In some animals that were not used for biochemical analysis, the brain stem was removed at the end of the physiological experiment and fixed in 30% sucrose in 10% formaldehyde-saline solution for at least 72 h. Frozen 25-μm sections of the medulla oblongata stained with neural red were used for histological verification of the microinjection sites.

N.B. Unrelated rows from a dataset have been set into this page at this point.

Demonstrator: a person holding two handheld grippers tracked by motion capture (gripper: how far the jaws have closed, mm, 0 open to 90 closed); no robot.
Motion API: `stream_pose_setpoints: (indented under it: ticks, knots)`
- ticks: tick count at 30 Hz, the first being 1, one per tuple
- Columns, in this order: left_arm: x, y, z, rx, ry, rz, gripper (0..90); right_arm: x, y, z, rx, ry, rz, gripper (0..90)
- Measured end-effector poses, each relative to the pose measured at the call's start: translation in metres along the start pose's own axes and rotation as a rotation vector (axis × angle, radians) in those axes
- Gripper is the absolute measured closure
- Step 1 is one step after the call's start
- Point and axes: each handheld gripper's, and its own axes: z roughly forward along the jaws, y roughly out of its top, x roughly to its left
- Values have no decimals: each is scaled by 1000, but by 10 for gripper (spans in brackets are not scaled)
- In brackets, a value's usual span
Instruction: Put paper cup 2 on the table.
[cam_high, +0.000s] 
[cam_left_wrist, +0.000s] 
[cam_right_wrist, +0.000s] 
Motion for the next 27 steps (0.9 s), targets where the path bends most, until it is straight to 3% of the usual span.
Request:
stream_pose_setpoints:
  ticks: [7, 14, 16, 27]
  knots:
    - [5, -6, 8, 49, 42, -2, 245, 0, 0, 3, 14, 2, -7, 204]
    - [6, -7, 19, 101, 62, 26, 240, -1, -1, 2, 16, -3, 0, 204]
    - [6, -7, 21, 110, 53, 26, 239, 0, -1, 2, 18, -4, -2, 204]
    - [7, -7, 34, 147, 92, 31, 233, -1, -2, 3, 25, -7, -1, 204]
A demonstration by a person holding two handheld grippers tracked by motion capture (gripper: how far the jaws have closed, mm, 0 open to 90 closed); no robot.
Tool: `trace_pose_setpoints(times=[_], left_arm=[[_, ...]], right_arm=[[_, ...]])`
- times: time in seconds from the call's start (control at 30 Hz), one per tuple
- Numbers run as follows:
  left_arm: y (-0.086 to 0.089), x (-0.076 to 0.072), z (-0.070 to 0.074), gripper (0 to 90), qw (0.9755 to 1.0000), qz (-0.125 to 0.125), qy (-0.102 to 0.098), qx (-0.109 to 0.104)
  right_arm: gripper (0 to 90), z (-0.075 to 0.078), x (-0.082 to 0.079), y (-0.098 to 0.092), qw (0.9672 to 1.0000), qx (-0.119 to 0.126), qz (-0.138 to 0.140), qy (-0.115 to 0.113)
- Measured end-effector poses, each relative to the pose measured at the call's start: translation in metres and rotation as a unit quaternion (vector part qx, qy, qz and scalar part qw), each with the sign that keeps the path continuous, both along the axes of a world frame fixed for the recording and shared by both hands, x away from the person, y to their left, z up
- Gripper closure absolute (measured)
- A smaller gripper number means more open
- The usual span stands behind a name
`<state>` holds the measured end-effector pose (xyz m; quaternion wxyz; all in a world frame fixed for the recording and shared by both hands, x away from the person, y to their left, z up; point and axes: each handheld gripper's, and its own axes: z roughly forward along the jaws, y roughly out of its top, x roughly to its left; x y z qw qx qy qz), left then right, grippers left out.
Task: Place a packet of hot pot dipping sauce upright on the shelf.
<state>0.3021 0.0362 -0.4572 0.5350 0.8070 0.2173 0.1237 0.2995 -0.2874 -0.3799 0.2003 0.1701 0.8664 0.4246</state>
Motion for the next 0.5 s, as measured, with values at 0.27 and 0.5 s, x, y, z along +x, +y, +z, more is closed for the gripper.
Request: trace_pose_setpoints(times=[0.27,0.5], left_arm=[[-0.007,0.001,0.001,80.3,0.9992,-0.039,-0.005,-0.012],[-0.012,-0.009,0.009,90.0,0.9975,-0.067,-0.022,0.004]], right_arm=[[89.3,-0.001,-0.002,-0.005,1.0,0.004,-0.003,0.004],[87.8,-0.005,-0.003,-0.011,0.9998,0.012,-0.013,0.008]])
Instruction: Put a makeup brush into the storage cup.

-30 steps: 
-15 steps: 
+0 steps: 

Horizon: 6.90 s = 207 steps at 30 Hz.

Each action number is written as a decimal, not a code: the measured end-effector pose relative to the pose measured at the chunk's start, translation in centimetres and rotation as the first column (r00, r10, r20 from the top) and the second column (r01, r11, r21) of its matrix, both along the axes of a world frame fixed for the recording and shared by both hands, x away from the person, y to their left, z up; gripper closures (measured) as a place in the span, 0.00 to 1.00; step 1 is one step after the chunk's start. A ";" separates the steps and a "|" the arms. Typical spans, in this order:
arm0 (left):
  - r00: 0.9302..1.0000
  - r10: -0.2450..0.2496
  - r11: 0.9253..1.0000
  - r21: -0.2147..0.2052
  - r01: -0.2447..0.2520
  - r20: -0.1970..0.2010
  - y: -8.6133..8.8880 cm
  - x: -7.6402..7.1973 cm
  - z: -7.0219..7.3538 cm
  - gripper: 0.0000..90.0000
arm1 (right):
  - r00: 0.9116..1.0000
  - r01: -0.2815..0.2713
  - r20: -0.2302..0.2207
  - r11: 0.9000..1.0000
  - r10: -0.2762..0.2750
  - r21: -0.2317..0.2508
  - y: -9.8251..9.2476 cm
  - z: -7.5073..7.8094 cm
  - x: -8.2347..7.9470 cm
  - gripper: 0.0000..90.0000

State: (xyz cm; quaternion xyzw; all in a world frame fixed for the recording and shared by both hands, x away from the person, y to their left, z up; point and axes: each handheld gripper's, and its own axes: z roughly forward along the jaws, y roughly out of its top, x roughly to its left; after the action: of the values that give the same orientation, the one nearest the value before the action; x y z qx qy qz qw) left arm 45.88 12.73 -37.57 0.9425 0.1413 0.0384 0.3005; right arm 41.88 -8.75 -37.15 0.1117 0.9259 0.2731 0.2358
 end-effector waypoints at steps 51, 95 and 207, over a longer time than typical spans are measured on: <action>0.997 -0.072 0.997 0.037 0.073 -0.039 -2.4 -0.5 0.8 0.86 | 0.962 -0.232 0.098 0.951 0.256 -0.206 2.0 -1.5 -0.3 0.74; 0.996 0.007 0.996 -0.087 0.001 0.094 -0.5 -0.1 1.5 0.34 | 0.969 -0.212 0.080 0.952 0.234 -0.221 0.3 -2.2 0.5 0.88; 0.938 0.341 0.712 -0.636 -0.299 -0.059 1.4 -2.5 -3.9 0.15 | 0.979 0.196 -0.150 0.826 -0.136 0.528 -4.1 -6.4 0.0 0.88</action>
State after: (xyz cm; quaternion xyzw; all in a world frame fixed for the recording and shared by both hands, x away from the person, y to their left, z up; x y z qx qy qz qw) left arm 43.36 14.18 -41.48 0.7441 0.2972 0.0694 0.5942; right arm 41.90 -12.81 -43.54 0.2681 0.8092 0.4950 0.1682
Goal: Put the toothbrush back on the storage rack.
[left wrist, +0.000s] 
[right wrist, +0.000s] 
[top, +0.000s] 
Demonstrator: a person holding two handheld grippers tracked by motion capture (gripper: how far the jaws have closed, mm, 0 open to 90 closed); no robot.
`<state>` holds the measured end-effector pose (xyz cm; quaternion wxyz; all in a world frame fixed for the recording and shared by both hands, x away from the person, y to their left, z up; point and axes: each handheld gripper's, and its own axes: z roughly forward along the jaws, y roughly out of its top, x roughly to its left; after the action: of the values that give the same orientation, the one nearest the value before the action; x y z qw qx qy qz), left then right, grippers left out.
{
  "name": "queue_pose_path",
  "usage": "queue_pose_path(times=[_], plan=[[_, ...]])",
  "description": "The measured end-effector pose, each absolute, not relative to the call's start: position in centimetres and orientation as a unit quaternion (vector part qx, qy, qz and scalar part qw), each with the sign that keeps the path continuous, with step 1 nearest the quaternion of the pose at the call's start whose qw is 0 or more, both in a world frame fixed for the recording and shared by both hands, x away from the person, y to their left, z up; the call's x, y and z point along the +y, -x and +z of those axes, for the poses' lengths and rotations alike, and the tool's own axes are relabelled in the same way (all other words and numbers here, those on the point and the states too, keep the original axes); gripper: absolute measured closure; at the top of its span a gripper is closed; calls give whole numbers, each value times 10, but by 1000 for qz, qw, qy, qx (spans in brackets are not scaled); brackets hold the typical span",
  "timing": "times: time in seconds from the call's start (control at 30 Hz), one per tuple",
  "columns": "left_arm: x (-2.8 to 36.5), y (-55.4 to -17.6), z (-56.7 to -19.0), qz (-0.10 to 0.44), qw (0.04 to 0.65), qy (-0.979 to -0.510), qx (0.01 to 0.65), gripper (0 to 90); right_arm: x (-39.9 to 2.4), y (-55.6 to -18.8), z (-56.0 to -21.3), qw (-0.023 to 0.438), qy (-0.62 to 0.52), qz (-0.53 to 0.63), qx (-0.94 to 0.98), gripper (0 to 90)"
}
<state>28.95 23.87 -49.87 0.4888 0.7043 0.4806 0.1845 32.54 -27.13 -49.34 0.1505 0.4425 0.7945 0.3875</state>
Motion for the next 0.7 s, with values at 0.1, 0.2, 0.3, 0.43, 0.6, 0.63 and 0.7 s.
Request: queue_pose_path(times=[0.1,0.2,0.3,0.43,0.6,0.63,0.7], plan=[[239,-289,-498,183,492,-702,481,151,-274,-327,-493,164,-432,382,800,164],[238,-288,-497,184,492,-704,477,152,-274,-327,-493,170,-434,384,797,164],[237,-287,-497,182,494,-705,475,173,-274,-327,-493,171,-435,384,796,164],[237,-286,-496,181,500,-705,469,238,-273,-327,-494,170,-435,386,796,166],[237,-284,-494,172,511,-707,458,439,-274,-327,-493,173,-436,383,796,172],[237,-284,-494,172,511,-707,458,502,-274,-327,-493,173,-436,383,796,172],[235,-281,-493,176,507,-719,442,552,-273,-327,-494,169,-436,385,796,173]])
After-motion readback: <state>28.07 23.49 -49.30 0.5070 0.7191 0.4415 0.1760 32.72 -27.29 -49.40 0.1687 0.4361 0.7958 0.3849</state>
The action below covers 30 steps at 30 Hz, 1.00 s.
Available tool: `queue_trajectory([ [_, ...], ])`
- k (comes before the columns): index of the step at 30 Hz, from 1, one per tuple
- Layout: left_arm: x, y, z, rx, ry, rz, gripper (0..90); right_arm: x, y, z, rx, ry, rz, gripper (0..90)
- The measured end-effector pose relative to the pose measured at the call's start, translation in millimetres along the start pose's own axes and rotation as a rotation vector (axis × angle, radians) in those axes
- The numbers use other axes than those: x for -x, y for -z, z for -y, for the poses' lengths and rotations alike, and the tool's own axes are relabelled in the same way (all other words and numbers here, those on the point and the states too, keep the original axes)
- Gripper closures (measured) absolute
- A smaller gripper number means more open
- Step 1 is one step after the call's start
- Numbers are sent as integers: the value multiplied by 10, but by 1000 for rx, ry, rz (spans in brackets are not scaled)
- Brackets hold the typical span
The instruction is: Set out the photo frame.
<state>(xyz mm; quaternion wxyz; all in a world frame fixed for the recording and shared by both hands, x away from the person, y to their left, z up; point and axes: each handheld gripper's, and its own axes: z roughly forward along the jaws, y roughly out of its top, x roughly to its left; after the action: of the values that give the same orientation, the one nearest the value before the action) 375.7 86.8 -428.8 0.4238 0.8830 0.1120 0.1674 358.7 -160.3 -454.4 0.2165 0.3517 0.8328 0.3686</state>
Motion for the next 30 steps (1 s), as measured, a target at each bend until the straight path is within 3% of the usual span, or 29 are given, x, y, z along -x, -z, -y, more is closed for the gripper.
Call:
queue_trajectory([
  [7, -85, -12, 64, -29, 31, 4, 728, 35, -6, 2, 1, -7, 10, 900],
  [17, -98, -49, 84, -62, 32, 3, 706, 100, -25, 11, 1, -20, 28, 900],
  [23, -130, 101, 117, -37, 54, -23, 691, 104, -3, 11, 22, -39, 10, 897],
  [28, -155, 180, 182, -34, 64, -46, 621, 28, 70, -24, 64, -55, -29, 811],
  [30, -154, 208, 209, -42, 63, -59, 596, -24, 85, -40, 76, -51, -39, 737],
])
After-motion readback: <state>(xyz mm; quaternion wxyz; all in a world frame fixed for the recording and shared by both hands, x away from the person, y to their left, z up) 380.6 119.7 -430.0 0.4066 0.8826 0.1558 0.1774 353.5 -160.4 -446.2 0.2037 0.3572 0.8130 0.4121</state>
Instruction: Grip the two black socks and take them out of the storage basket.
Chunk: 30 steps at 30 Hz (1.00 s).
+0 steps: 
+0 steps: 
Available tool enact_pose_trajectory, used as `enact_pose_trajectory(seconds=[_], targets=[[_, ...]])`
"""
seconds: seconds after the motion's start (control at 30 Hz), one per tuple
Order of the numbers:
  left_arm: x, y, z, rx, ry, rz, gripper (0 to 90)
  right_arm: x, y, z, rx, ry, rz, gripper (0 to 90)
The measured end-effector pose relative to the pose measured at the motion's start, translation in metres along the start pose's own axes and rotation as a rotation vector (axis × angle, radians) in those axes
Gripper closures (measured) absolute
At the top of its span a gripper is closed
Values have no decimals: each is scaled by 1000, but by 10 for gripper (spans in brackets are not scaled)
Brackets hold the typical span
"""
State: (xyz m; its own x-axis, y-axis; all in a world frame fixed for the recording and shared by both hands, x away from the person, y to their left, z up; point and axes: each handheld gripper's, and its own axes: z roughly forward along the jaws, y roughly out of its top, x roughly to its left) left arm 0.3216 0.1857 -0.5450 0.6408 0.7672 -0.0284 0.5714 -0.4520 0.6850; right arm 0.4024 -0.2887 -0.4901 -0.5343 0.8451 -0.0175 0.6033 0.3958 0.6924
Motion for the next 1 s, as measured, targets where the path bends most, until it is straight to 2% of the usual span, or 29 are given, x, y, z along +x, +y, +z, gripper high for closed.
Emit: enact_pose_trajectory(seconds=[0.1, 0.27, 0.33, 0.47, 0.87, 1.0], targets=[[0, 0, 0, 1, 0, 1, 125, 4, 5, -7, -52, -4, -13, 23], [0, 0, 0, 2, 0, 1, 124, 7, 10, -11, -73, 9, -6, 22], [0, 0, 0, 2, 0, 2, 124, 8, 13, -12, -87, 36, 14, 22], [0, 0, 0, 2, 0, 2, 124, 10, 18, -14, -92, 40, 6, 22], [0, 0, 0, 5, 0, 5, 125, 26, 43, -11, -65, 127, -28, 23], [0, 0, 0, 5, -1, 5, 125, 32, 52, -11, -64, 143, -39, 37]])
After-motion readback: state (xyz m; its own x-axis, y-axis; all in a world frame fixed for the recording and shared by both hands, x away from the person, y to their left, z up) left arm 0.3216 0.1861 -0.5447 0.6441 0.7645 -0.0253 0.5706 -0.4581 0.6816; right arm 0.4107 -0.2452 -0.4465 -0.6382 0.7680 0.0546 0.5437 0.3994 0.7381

All values are expressed as mean ± SEM. The averaged value of MSAP or HR calculated every 20 min after the administration of test agents or aCSF, the sum total of power density for the LF component in the SAP spectrum over 20 min, or the level or activity of protein or transcriptional factor in RVLM during each phase of experimental brain stem death, were used for statistical analysis. One-way or two-way ANOVA with repeated measures was used, as appropriate, to assess group means. This was followed by the Scheffé multiple-range test for post hoc assessment of individual means. P < 0.05 was considered to be statistically significant.